**Problem details**
Copy out each line below that has the word "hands" in it.

**Data block**
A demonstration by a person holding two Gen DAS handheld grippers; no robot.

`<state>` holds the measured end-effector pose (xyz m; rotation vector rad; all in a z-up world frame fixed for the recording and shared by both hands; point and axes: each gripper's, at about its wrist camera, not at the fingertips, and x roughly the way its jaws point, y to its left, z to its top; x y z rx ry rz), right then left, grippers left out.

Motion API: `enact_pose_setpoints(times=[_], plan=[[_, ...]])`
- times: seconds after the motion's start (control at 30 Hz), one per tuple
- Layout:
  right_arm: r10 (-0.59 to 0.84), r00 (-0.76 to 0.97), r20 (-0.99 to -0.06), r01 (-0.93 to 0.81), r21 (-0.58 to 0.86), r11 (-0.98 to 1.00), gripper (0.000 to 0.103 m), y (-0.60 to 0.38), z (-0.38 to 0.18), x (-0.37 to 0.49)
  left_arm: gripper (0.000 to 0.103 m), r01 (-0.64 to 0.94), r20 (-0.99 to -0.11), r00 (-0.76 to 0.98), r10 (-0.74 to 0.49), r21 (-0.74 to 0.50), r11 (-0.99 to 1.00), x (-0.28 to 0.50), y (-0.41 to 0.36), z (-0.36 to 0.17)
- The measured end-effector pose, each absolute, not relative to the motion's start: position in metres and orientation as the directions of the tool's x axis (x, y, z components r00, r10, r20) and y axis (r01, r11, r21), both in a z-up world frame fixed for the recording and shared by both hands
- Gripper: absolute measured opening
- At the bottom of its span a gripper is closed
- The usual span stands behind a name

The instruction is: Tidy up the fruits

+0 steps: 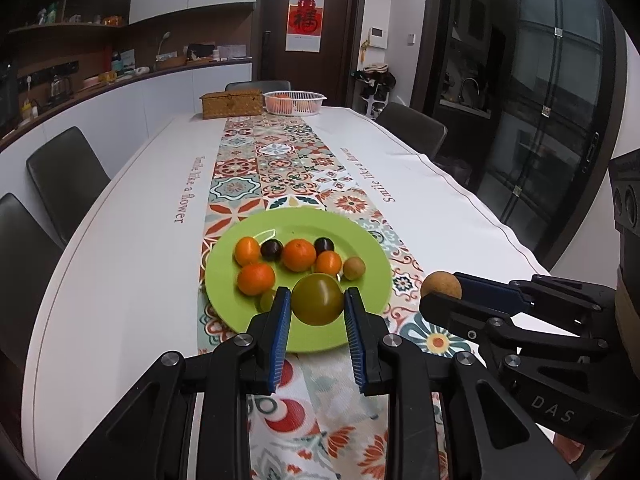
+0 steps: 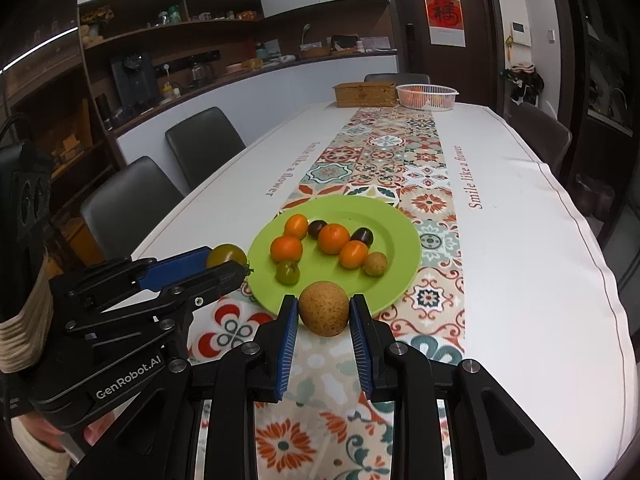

**Answer box**
`<state>` holds the measured end-effector pose (xyz m; rotation vector rad; all in a z-up world frame fixed for the recording and shared by both hands; point and axes: each gripper's, at about its wrist camera, not at the fingertips, and x roughly the way its jaws point, y to its left, z to its top; x y z rx ry rz), right then left, grippers left out.
- The measured end-effector pose, each absolute, not relative to the motion's start: position in metres and orientation as the directions of the tool's x axis (x, y, z components r00, r10, r20) and y axis (r01, r11, r21), both in a z-up world frame fixed for the recording and shared by both hands

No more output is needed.